REQUIRED WORK ▸ Return the data below exactly, please, but drop the pictures.

━━━━━ RECORDED INFORMATION

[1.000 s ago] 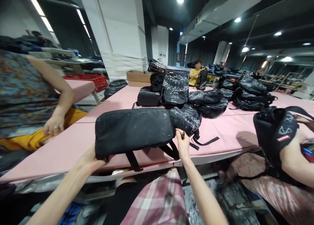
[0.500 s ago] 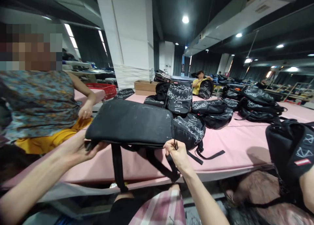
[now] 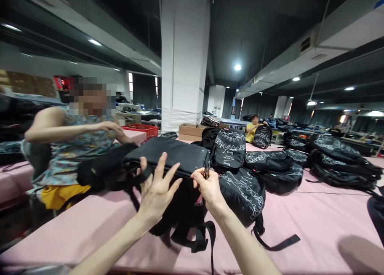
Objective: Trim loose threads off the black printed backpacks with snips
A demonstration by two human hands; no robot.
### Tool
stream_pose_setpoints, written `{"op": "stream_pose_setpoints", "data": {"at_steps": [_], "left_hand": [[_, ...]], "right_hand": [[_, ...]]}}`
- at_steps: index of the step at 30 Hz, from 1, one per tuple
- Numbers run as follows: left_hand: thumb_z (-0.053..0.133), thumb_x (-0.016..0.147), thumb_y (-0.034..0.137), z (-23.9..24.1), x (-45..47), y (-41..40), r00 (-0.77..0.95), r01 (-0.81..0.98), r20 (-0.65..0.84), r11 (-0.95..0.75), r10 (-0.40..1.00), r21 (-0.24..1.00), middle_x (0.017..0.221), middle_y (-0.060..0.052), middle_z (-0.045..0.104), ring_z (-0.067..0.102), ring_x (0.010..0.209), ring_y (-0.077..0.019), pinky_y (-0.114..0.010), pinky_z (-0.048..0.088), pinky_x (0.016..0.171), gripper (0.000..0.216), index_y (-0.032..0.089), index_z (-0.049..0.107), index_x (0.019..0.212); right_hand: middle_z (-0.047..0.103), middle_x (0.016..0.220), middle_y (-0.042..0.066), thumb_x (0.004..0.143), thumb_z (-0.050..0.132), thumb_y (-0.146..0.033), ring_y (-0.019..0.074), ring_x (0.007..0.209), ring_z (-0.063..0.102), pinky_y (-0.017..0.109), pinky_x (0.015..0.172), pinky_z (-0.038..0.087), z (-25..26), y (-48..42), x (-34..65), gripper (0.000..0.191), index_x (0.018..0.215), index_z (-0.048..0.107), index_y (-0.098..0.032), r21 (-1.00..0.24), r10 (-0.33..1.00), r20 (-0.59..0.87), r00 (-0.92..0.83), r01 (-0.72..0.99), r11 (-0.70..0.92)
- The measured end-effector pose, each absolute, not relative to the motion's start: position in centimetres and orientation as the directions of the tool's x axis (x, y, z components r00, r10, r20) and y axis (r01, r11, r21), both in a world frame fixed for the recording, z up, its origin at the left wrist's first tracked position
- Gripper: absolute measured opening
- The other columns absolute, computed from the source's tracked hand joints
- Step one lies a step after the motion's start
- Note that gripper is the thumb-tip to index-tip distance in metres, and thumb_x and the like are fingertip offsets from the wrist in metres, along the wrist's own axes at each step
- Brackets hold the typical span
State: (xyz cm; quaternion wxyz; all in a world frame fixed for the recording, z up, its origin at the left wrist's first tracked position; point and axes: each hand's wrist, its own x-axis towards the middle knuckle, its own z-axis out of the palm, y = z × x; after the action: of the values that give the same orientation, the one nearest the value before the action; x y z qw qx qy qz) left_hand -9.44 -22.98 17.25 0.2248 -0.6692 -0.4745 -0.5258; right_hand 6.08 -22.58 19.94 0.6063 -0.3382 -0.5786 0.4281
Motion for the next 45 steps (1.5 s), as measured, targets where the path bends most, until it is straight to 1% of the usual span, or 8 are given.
{"op": "stream_pose_setpoints", "data": {"at_steps": [3,6,12,20,24,27,34,45], "left_hand": [[0.048,0.085,0.018,17.4,-7.8,-23.0,0.159,0.832,0.932,-0.553,0.326,0.051,0.123,-0.007,0.058,0.026,0.133,-0.0318,-0.058,0.004,0.107,0.029,0.023,0.061,0.111],[0.052,0.083,0.024,18.7,-7.2,-22.9,0.158,0.789,0.917,-0.605,0.367,0.106,0.100,-0.003,0.067,0.044,0.119,-0.0289,-0.057,0.008,0.106,0.022,0.026,0.066,0.101],[0.058,0.080,0.032,20.5,-8.5,-21.8,0.244,0.743,0.846,-0.652,0.474,0.151,0.088,0.000,0.064,0.049,0.108,-0.0257,-0.054,0.004,0.105,0.015,0.033,0.070,0.088],[0.059,0.077,0.024,20.3,-10.9,-21.4,0.331,0.655,0.780,-0.724,0.531,0.216,0.082,0.001,0.063,0.049,0.106,-0.0240,-0.052,0.014,0.099,0.013,0.028,0.070,0.074],[0.054,0.080,0.021,19.8,-11.3,-21.3,0.288,0.628,0.828,-0.747,0.481,0.216,0.083,0.000,0.064,0.047,0.110,-0.0242,-0.052,0.004,0.103,0.016,0.023,0.066,0.069],[0.052,0.081,0.020,19.9,-11.6,-21.1,0.298,0.596,0.800,-0.756,0.521,0.271,0.084,-0.001,0.064,0.045,0.114,-0.0249,-0.049,0.014,0.101,0.018,0.020,0.061,0.065],[0.046,0.083,0.021,21.0,-11.8,-21.3,0.341,0.599,0.694,-0.716,0.634,0.359,0.096,-0.002,0.063,0.040,0.119,-0.0262,-0.048,0.022,0.097,0.022,0.019,0.059,0.066],[0.047,0.081,0.021,21.2,-11.7,-22.1,0.350,0.584,0.669,-0.711,0.656,0.391,0.095,-0.002,0.064,0.039,0.121,-0.0269,-0.052,0.017,0.099,0.022,0.020,0.061,0.064]], "right_hand": [[0.045,0.046,-0.006,0.071,0.061,-0.038,0.0037,0.036,0.025,0.020,0.037,0.014,19.7,-22.1,6.1,0.024,0.066,0.058,-0.015,-0.902,0.908,0.419,0.003,-0.120,0.416],[0.046,0.048,-0.006,0.075,0.058,-0.035,0.0049,0.039,0.029,0.020,0.039,0.020,19.7,-21.8,6.5,0.022,0.065,0.057,-0.016,-0.892,0.892,0.452,-0.005,-0.019,0.452],[0.050,0.049,-0.004,0.080,0.051,-0.024,0.0086,0.050,0.045,0.021,0.055,0.035,20.5,-22.8,7.4,0.024,0.057,0.052,-0.017,-0.754,0.816,0.569,-0.104,0.331,0.568],[0.059,0.054,-0.003,0.082,0.051,-0.020,0.0091,0.049,0.052,0.020,0.050,0.032,22.2,-24.5,5.3,0.022,0.062,0.058,-0.018,-0.398,0.743,0.546,-0.387,0.661,0.636],[0.069,0.077,0.001,0.081,0.058,-0.027,0.0148,0.066,0.062,0.022,0.056,0.035,22.7,-24.3,6.3,0.010,0.089,0.064,-0.023,-0.145,0.701,0.609,-0.372,0.817,0.559],[0.068,0.096,0.005,0.074,0.067,-0.037,0.0208,0.082,0.063,0.026,0.063,0.039,22.7,-24.2,8.2,0.047,0.116,0.051,-0.023,-0.025,0.671,0.690,-0.272,0.917,0.398],[0.067,0.083,0.001,0.083,0.059,-0.022,0.0151,0.076,0.056,0.031,0.075,0.032,22.3,-24.5,9.4,0.008,0.091,0.060,-0.022,0.267,0.442,0.746,-0.498,0.832,0.486],[0.068,0.085,-0.001,0.088,0.052,-0.018,0.0135,0.078,0.051,0.040,0.091,0.020,22.7,-25.0,7.6,0.015,0.097,0.063,-0.024,0.482,0.286,0.719,-0.633,0.751,0.451]]}}
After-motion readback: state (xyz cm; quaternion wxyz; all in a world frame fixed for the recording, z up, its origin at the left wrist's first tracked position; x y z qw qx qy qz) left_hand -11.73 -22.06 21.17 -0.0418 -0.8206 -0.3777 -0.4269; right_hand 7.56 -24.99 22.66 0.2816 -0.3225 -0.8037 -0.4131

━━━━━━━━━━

SOLUTION TO THIS EXERCISE ▸
[1.000 s ago] 
[0.500 s ago] 
[now] 
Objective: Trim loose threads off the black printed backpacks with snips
A demonstration by two human hands; no robot.
### Tool
stream_pose_setpoints, written `{"op": "stream_pose_setpoints", "data": {"at_steps": [_], "left_hand": [[_, ...]], "right_hand": [[_, ...]]}}`
- at_steps: index of the step at 30 Hz, from 1, one per tuple
- Numbers run as follows: left_hand: thumb_z (-0.053..0.133), thumb_x (-0.016..0.147), thumb_y (-0.034..0.137), z (-23.9..24.1), x (-45..47), y (-41..40), r00 (-0.77..0.95), r01 (-0.81..0.98), r20 (-0.65..0.84), r11 (-0.95..0.75), r10 (-0.40..1.00), r21 (-0.24..1.00), middle_x (0.017..0.221), middle_y (-0.060..0.052), middle_z (-0.045..0.104), ring_z (-0.067..0.102), ring_x (0.010..0.209), ring_y (-0.077..0.019), pinky_y (-0.114..0.010), pinky_z (-0.048..0.088), pinky_x (0.016..0.171), gripper (0.000..0.216), index_y (-0.032..0.089), index_z (-0.049..0.107), index_x (0.019..0.212); right_hand: middle_z (-0.047..0.103), middle_x (0.016..0.220), middle_y (-0.042..0.066), thumb_x (0.004..0.143), thumb_z (-0.050..0.132), thumb_y (-0.146..0.033), ring_y (-0.019..0.074), ring_x (0.007..0.209), ring_z (-0.063..0.102), pinky_y (-0.017..0.109), pinky_x (0.015..0.172), pinky_z (-0.038..0.087), z (-25..26), y (-48..42), x (-34..65), gripper (0.000..0.191), index_x (0.018..0.215), index_z (-0.048..0.107), index_y (-0.098..0.032), r21 (-1.00..0.24), r10 (-0.33..1.00), r20 (-0.59..0.87), r00 (-0.92..0.83), r01 (-0.72..0.99), r11 (-0.70..0.92)
- The measured end-effector pose, each absolute, not relative to the motion's start: position in centimetres and orientation as the directions of the tool's x axis (x, y, z components r00, r10, r20) and y axis (r01, r11, r21), both in a world frame fixed for the recording, z up, its origin at the left wrist's first tracked position
- Gripper: absolute measured opening
- The other columns absolute, computed from the source's tracked hand joints
- Step one lies a step after the motion's start
- Note that gripper is the thumb-tip to index-tip distance in metres, and thumb_x and the like are fingertip offsets from the wrist in metres, along the wrist's own axes at each step
- Brackets hold the typical span
State: (xyz cm; quaternion wxyz; all in a world frame fixed for the recording, z up, its origin at the left wrist's first tracked position; point and axes: each hand's wrist, its own x-axis towards the middle knuckle, its own z-axis out of the palm, y = z × x; after the action: of the values that give the same orientation, the one nearest the value before the action; x y z qw qx qy qz) left_hand -9.44 -22.98 17.25 0.2248 -0.6692 -0.4745 -0.5258; right_hand 6.08 -22.58 19.94 0.6063 -0.3382 -0.5786 0.4281
Motion for the next 45 steps (1.5 s), as measured, targets where the path bends most, until it is straight to 1% of the usual span, or 8 are given.
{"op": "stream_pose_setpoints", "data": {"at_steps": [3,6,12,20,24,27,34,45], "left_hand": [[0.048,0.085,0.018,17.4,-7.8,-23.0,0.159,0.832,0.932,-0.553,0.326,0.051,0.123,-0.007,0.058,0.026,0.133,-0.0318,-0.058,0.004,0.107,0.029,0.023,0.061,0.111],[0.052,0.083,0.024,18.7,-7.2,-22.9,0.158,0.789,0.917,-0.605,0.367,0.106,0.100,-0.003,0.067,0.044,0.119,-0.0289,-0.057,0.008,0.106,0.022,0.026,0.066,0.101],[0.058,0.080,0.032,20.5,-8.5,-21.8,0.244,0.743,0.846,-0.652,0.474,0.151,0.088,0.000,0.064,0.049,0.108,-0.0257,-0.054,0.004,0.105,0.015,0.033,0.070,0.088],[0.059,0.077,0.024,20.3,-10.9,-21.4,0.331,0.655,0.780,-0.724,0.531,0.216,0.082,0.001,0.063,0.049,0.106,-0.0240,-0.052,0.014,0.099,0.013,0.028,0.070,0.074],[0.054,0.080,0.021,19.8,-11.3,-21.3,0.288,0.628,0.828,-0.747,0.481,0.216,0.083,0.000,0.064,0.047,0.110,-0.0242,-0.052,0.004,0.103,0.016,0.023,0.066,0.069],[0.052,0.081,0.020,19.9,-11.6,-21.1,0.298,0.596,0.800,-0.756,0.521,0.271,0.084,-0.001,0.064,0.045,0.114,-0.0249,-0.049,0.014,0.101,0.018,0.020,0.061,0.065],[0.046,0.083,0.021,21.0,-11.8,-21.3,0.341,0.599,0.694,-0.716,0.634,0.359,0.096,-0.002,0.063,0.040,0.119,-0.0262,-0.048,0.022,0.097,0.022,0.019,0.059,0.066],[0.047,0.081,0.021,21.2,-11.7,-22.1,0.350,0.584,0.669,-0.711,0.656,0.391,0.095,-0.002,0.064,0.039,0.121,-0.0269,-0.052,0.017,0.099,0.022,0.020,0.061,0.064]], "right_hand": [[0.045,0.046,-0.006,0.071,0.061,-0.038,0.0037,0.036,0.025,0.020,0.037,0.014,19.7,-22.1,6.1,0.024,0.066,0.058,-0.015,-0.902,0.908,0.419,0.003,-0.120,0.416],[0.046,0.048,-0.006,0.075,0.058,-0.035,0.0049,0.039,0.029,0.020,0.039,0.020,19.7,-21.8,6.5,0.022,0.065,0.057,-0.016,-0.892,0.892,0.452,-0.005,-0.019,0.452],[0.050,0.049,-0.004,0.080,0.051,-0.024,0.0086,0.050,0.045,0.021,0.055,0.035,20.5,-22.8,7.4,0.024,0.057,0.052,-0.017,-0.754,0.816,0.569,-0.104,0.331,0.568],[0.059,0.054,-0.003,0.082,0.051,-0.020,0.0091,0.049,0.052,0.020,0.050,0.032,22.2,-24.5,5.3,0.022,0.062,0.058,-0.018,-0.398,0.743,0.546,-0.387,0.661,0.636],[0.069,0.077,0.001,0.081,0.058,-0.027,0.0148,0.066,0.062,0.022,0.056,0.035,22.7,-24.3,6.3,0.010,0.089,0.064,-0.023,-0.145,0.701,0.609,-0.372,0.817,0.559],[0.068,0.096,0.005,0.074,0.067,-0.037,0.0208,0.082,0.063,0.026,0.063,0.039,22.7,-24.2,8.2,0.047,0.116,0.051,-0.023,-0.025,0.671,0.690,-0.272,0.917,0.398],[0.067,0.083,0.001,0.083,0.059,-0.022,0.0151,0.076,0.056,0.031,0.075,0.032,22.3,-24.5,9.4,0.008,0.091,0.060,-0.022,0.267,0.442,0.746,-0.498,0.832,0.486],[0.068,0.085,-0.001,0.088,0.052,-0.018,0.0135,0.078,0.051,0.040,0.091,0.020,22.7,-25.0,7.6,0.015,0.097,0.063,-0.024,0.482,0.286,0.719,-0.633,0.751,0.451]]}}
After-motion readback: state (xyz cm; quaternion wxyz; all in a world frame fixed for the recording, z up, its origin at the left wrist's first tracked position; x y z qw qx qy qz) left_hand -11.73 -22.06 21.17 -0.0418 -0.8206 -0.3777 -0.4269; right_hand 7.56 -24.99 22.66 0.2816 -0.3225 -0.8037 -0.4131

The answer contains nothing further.